The Scope Management Plan answers “how will I do scope? What tools should I use to plan how the project will accomplish the scope of this project?” The output of Scope Planning is the Project Scope Management Plan. It should contain 3 parts: how will the scope be planned, executed and controlled. It may be created in iterative steps during project planning. Once complete, it becomes part of the overall Project Plan and cannot be changed without going through a formal Change review process. Once you get to Risk Planning, it is possible that changes will have to be made to the Scope using the formal Change review process.
Scope definition: Scope definition is primarily concerned with what is and is not included in the project. Scope definition takes into account constraints and assumptions. The result is used to manage and measure the project performance.
Stakeholder Analysis: This process makes sure the stakeholders’ needs are metm and turned into requirements.
Product Analysis: This analyzes the objectives stated by the customer or sponsor and turns them into tangible requirements.

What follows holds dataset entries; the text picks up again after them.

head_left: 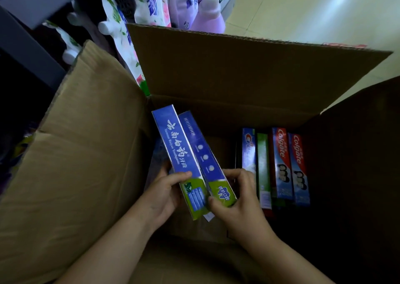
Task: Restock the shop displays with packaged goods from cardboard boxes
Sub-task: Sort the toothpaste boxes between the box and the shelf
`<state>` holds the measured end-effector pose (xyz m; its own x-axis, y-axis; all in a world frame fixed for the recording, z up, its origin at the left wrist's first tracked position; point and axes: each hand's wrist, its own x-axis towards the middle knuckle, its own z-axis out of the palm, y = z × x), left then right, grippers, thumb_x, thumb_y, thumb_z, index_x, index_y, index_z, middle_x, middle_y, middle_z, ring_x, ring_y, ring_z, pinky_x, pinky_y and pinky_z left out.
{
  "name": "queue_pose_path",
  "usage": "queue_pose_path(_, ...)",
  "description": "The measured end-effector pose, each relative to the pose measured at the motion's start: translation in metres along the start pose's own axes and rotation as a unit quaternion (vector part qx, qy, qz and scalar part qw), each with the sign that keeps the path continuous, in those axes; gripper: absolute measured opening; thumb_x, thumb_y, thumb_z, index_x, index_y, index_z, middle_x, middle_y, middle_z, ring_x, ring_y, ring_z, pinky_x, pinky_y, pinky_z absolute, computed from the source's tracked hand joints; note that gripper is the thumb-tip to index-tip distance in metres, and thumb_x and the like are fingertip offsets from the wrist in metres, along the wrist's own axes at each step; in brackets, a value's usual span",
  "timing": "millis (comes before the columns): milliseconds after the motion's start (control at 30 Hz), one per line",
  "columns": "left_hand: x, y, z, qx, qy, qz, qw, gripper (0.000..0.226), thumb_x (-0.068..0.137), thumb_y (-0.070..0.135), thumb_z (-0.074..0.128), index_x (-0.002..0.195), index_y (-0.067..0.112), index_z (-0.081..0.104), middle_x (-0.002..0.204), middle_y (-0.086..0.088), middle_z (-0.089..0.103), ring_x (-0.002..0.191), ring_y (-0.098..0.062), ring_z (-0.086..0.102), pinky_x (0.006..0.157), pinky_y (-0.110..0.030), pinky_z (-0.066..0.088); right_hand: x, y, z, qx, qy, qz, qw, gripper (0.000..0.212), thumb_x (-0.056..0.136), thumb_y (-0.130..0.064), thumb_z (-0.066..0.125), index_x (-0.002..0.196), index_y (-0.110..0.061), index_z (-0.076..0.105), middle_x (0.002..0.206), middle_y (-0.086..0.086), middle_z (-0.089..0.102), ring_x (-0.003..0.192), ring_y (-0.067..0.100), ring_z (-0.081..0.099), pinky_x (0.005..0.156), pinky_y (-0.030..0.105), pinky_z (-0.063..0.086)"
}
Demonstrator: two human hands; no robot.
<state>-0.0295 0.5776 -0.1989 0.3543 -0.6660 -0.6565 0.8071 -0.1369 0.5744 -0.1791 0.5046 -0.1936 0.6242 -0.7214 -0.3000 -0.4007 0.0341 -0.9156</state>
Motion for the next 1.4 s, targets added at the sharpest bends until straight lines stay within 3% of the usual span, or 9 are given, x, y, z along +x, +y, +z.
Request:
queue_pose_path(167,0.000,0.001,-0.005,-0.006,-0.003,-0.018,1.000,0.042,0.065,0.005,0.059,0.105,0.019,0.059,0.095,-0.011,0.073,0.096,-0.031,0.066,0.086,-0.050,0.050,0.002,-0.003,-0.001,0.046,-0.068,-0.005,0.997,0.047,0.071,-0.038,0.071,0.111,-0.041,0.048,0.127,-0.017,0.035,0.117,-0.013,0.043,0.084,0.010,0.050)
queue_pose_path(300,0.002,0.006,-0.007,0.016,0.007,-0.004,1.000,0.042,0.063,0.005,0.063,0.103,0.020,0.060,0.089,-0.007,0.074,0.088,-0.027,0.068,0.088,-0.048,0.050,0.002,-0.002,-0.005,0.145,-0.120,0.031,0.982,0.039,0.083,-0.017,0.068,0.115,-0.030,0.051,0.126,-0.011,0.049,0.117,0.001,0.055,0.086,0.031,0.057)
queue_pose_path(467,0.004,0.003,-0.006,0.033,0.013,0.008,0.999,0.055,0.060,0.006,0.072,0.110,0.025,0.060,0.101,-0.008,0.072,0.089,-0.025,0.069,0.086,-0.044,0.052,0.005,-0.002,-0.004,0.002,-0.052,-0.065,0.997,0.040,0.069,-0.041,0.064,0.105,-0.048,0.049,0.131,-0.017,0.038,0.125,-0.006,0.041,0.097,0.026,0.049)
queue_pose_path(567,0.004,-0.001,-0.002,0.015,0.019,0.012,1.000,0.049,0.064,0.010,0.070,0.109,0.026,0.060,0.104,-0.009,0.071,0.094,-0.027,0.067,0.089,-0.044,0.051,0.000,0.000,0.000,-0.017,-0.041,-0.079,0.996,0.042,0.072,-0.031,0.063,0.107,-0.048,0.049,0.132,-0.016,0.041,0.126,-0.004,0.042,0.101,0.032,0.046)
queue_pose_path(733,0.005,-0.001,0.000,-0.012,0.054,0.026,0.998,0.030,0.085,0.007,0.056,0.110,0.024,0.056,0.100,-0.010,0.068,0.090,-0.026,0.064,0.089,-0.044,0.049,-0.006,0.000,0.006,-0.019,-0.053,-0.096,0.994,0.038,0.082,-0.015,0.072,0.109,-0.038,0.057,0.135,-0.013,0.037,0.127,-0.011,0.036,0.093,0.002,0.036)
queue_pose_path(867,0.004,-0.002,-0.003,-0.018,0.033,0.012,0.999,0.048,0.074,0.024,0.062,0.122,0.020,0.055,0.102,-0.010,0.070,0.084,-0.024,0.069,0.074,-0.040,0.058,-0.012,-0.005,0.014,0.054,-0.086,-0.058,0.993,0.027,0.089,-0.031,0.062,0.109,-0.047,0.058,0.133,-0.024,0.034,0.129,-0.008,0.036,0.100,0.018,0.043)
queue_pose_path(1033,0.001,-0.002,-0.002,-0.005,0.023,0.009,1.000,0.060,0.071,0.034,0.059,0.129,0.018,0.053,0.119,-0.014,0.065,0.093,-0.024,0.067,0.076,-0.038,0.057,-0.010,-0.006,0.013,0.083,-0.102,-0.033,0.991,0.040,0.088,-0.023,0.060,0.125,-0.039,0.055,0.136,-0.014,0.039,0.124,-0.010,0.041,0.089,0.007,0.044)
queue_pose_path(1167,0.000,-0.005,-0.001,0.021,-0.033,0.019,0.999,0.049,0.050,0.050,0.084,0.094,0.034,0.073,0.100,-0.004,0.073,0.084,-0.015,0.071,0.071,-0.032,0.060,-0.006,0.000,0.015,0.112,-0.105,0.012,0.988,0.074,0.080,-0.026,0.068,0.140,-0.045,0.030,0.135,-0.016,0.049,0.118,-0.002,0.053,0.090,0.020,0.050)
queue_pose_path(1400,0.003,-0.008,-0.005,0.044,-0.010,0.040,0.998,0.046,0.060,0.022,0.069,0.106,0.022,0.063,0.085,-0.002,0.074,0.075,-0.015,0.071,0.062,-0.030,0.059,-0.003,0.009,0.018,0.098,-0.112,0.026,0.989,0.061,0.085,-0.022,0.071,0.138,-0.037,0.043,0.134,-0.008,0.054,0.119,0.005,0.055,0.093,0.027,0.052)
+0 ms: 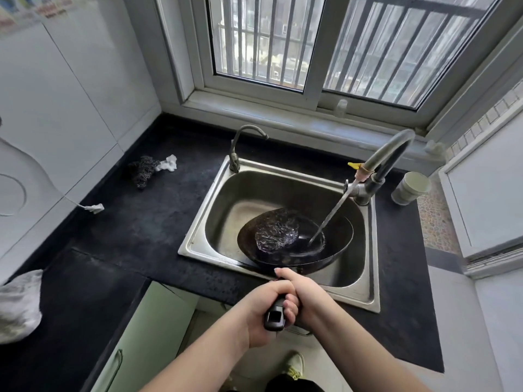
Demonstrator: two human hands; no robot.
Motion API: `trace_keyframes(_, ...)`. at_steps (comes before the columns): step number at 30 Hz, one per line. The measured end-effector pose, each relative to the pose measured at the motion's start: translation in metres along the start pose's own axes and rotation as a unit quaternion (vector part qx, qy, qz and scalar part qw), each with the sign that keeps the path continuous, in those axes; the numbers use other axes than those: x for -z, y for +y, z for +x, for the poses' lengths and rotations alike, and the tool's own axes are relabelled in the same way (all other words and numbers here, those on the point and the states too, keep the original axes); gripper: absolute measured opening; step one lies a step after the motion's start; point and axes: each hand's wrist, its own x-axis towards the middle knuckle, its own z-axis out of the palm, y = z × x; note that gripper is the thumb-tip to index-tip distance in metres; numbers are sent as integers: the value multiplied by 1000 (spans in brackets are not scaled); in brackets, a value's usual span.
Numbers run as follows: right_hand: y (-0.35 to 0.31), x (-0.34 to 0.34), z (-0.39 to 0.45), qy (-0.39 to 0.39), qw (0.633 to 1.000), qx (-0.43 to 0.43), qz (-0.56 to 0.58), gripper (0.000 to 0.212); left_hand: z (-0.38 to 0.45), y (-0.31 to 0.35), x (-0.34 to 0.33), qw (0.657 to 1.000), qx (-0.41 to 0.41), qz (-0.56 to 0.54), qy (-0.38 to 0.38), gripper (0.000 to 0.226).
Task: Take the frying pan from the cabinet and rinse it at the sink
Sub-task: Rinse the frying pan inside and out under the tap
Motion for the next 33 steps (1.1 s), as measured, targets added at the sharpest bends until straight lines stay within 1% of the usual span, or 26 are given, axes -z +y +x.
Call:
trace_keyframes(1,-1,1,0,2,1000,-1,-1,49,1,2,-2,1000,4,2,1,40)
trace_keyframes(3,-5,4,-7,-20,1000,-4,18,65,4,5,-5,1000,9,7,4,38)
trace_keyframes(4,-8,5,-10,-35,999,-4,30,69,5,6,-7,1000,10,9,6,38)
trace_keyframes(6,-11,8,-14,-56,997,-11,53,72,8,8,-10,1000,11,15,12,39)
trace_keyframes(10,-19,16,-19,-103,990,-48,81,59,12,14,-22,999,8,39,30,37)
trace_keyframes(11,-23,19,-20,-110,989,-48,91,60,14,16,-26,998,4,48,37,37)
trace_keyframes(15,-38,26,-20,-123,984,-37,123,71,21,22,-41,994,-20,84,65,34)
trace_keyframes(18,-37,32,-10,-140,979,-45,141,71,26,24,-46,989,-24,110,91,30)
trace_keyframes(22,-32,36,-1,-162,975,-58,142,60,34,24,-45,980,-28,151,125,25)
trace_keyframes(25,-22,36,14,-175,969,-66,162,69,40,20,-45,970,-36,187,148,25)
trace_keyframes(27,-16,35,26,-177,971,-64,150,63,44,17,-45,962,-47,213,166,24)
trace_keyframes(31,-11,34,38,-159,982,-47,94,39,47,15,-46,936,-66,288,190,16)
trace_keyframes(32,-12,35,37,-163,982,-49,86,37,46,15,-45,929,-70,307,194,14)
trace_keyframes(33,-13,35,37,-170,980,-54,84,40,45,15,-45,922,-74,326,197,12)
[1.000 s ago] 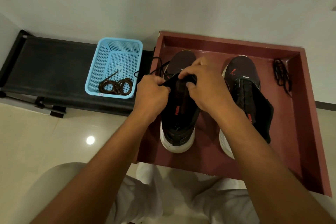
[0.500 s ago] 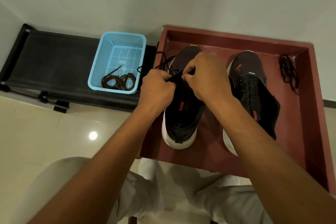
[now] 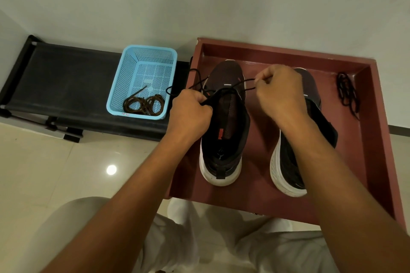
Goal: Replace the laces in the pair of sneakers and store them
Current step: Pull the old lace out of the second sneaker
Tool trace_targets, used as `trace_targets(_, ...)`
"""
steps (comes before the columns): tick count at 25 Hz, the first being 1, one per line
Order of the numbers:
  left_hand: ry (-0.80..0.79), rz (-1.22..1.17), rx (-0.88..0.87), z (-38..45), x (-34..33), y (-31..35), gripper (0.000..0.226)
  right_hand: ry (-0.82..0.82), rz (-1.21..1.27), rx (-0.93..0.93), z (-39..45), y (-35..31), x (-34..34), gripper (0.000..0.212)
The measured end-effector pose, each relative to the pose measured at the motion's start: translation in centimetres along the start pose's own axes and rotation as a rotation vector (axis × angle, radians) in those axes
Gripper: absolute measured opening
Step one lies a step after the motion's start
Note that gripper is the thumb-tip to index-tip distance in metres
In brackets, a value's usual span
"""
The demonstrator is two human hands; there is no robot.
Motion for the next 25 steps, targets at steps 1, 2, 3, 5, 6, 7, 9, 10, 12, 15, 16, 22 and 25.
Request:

Project Scope Statement: The preliminary scope statement is expanded into the “final” project scope statement to be used on the project. Different approaches to performing the work and incorporating the needs of the stakeholders are taken into consideration.
Scope planning inputs:
- Product description
- Project Charter
- Project constraints
- Project assumptions
The tools and techniques that may be used are benefit/cost analysis, expert judgement, product analysis and alternatives identification.
The main key message here is to have a clearly defined Change Management Plan to address any changes to the final scope. When a change is made, if it is deemed necessary, will cause many other plans and the schedule to be re-done. Changes should be documented as required, important, non-critical or nice to have.